A stretch of the entries below is to be set down exactly, running from the line with "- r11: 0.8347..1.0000" through the line with "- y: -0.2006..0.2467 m", both included, and no other line.

Stored items:
*** Block opens ***

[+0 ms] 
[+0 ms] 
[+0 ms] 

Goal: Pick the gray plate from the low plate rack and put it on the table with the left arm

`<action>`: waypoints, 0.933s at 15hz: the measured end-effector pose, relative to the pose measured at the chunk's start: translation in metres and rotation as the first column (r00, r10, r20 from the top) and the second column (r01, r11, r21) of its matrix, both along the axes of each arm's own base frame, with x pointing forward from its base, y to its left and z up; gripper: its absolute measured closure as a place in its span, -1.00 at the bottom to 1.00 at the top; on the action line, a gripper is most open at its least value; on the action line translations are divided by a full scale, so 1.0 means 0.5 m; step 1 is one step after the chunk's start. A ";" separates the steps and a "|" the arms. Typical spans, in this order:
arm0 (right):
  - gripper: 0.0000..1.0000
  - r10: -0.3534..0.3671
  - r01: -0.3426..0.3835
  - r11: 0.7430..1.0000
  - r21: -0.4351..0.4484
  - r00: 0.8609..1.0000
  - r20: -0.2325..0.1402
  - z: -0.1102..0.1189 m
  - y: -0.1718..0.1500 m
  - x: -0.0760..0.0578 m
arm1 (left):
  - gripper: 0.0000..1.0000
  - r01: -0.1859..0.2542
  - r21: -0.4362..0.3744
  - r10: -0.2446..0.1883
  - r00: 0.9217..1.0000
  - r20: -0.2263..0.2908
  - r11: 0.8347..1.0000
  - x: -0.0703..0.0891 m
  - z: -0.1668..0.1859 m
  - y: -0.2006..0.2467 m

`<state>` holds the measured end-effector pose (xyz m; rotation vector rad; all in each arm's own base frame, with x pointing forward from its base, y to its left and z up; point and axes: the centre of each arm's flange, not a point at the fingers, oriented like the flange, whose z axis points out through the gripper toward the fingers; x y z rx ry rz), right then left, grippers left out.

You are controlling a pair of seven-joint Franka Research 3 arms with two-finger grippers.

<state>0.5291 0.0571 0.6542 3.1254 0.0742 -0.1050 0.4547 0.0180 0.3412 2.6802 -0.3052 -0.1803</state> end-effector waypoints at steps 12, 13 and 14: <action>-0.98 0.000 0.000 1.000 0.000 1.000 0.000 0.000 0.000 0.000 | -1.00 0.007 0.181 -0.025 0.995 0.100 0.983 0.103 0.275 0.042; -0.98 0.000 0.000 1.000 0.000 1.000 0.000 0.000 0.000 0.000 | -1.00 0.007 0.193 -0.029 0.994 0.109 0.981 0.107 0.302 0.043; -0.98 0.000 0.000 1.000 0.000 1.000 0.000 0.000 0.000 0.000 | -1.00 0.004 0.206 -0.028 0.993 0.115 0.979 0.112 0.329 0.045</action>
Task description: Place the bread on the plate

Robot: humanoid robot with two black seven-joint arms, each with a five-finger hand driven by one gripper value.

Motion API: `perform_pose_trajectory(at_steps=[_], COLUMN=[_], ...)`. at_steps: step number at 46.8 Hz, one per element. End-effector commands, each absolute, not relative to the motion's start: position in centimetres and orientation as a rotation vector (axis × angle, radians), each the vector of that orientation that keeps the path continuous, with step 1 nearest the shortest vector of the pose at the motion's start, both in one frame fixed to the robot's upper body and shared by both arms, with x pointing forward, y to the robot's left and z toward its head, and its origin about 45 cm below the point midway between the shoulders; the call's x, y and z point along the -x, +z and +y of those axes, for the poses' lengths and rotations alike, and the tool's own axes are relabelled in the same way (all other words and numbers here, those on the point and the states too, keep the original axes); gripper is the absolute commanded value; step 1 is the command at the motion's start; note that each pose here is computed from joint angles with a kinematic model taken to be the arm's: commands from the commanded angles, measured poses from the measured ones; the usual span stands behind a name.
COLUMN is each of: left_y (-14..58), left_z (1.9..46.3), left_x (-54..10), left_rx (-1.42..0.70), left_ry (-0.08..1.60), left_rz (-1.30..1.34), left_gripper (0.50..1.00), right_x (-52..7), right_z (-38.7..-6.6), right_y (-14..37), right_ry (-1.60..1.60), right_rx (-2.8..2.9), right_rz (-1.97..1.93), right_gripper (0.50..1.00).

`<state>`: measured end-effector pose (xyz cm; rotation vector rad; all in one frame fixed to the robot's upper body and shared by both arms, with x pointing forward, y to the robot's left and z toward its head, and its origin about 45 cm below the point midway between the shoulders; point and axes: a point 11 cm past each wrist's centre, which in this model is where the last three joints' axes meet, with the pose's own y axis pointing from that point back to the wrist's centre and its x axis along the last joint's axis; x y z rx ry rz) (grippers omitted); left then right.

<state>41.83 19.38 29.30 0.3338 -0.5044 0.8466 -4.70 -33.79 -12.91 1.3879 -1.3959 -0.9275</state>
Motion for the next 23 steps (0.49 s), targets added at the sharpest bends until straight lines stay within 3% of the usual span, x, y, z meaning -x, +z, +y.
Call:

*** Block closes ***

### Expected answer
  - r11: 0.8347..1.0000
  - x: -0.0703..0.0891 m
  - z: -0.1668..0.1859 m
  - y: -0.2006..0.2467 m

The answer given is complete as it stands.